▶ ASSIGNMENT
The line holding "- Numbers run" is the last one to output; start at the first line of the data, keep every line in between exactly, and leave out pictures.
------------------------------------------------
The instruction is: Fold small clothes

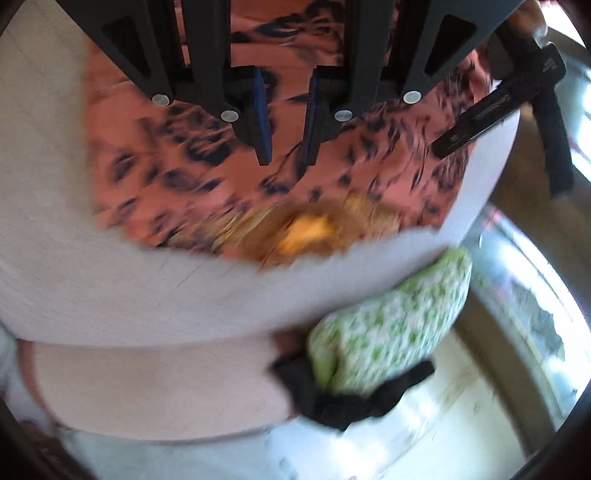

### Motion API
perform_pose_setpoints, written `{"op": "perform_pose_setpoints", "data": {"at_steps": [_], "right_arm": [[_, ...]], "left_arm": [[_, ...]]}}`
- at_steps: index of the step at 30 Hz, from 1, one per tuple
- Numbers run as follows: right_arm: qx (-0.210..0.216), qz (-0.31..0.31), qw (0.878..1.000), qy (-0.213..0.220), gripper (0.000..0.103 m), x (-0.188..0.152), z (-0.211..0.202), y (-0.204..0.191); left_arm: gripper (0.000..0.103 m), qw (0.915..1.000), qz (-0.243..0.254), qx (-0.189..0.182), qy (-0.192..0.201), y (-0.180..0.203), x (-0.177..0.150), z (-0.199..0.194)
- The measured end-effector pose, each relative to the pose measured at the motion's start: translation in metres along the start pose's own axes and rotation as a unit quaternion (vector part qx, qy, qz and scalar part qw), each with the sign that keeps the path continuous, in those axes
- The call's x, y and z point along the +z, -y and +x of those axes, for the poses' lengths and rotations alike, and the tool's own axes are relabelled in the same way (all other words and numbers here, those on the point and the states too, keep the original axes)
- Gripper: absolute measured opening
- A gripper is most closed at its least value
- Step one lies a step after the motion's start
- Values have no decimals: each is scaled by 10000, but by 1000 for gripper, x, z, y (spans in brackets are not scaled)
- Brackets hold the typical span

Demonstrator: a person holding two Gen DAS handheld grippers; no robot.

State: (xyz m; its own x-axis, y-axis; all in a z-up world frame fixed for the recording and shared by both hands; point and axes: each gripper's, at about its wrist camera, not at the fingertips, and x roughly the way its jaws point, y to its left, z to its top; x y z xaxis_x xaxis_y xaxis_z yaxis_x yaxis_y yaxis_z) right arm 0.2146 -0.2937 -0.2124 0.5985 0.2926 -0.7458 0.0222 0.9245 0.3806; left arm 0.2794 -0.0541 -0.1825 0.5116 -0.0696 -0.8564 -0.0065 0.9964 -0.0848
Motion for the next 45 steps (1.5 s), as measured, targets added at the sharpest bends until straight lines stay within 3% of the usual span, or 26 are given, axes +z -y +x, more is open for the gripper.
{"op": "perform_pose_setpoints", "data": {"at_steps": [2,5,7,9,11,13,16,19,22,25,27,29,30,33,38,40,42,45], "right_arm": [[-163,86,9964,-827,19,-12,28,2],[-12,223,9981,-577,19,-9,9,5],[92,333,9994,-80,19,-5,-13,10],[-140,505,9985,177,19,0,-20,20],[-340,806,9960,174,19,2,-15,36],[-676,1098,9913,-251,19,0,4,59],[-386,1243,9913,-209,19,4,-4,64],[-90,1248,9921,-78,21,1,-25,60],[159,888,9959,-109,20,-11,-37,38],[292,602,9949,-752,20,-19,-25,31],[214,540,9866,-1525,21,-33,-4,30],[248,496,9898,-1312,20,-35,-10,28],[253,482,9885,-1409,20,-33,-12,27],[317,735,9898,-1181,20,-35,-26,35],[-96,1154,9923,-444,20,-21,-42,62],[-345,1312,9894,-515,20,-18,-33,78],[-87,1465,9863,-757,20,-24,-23,92],[48,1417,9875,-688,20,-25,-32,94]], "left_arm": [[88,9993,302,219,-10,8,-4,2],[89,9992,343,224,-8,11,-7,-1],[89,9997,113,53,189,6,-2,-7],[89,9989,-149,-110,430,-1,2,-14],[93,9993,-234,28,298,-7,7,-5],[93,9992,33,395,-97,-6,4,13],[94,9975,372,596,11,5,4,9],[94,9994,-55,294,180,-7,8,-2],[94,9970,-473,396,468,-24,14,-11],[94,9973,-594,432,72,-30,16,5],[100,9974,-108,706,41,-13,12,12],[103,9954,331,886,-131,2,9,20],[103,9942,457,970,-97,7,8,21],[103,9962,231,828,-138,3,11,20],[103,9952,252,939,-126,2,9,22],[103,9954,270,907,-153,2,9,22],[103,9955,289,884,-171,3,12,27],[103,9966,368,709,-220,-6,15,25]]}}
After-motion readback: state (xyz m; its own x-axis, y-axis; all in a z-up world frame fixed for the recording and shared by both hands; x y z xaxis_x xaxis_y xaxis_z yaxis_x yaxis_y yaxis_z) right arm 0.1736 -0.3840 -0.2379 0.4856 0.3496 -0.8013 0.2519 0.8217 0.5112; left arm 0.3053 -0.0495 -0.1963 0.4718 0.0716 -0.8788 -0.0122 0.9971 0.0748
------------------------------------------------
▶ WORKED SOLUTION
The instruction is: Fold small clothes


### Motion API
perform_pose_setpoints, written `{"op": "perform_pose_setpoints", "data": {"at_steps": [_], "right_arm": [[_, ...]], "left_arm": [[_, ...]]}}`
- at_steps: index of the step at 30 Hz, from 1, one per tuple
- Numbers run as follows: right_arm: qx (-0.210..0.216), qz (-0.31..0.31), qw (0.878..1.000), qy (-0.213..0.220), gripper (0.000..0.103 m), x (-0.188..0.152), z (-0.211..0.202), y (-0.204..0.191); left_arm: gripper (0.000..0.103 m), qw (0.915..1.000), qz (-0.243..0.254), qx (-0.189..0.182), qy (-0.192..0.201), y (-0.180..0.203), x (-0.177..0.150), z (-0.199..0.194)

The answer was written out completely.